Useful parameters and commands:

--pageserver-config-override=${value} -c values to pass into pageserver through neon_local cli

--preserve-database-files to preserve pageserver (layer) and safekeer (segment) timeline files on disk after running a test suite. Such files might be large, so removed by default; but might be useful for debugging or creation of svg images with layer file contents.

Let stdout, stderr and INFO log messages go to the terminal instead of capturing them: ./scripts/pytest -s --log-cli-level=INFO ... (Note many tests capture subprocess outputs separately, so this may not show much.)

Exit after the first test failure: ./scripts/pytest -x ... (there are many more pytest options; run pytest -h to see them.)

Writing a test

Every test needs a Neon Environment, or NeonEnv to operate in. A Neon Environment is like a little cloud-in-a-box, and consists of a Pageserver, 0-N Safekeepers, and compute Postgres nodes. The connections between them can be configured to use JWT authentication tokens, and some other configuration options can be tweaked too.

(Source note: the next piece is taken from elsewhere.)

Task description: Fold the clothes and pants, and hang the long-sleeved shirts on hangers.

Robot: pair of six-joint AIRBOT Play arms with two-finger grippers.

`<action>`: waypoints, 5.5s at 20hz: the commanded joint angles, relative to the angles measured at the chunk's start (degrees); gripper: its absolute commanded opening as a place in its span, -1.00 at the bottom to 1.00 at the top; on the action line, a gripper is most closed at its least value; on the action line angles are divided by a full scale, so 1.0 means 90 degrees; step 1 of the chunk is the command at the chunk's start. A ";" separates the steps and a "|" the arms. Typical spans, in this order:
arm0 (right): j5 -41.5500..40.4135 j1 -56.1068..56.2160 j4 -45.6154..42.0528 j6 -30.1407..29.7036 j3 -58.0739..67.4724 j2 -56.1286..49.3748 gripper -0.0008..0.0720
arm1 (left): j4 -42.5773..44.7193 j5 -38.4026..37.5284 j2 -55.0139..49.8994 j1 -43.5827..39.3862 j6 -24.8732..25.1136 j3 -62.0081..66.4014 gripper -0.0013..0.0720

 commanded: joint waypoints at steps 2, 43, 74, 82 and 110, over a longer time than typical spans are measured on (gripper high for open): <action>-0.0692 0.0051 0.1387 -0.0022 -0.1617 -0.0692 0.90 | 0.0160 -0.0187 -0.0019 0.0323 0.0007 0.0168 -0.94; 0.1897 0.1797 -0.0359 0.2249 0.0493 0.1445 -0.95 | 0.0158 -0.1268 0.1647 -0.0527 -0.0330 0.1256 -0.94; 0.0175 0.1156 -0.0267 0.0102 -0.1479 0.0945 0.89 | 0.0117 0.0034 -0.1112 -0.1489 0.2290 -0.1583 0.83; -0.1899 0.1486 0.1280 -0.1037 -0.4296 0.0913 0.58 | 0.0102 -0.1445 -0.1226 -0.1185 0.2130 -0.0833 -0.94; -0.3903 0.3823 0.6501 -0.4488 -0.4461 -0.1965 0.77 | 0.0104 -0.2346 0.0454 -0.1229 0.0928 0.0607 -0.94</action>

The easiest way to get access to a Neon Environment is by using the neon_simple_env fixture. The 'simple' env may be shared across multiple tests, so don't shut down the nodes or make other destructive changes in that environment. Also don't assume that there are no tenants or branches or data in the cluster. For convenience, there is a branch called empty, though. The convention is to create a test-specific branch of that and load any test data there, instead of the 'main' branch.

For more complicated cases, you can build a custom Neon Environment, with the neon_env fixture:

def test_foobar(neon_env_builder: NeonEnvBuilder):
    # Prescribe the environment.
    # We want to have 3 safekeeper nodes, and use JWT authentication in the
    # connections to the page server
    neon_env_builder.num_safekeepers = 3
    neon_env_builder.set_pageserver_auth(True)

    # Now create the environment. This initializes the repository, and starts
    # up the page server and the safekeepers
    env = neon_env_builder.init_start()

    # Run the test
    ...

For more information about pytest fixtures, see https://docs.pytest.org/en/stable/fixture.html

At the end of a test, all the nodes in the environment are automatically stopped, so you don't need to worry about cleaning up. Logs and test data are preserved for the analysis, in a directory under ../test_output/<testname>

Before submitting a patch

Ensure that you pass all obligatory checks.

Also consider:

  • Writing a couple of docstrings to clarify the reasoning behind a new test.
  • Adding more type hints to your code to avoid Any, especially:
    • For fixture parameters, they are not automatically deduced.
    • For function arguments and return values.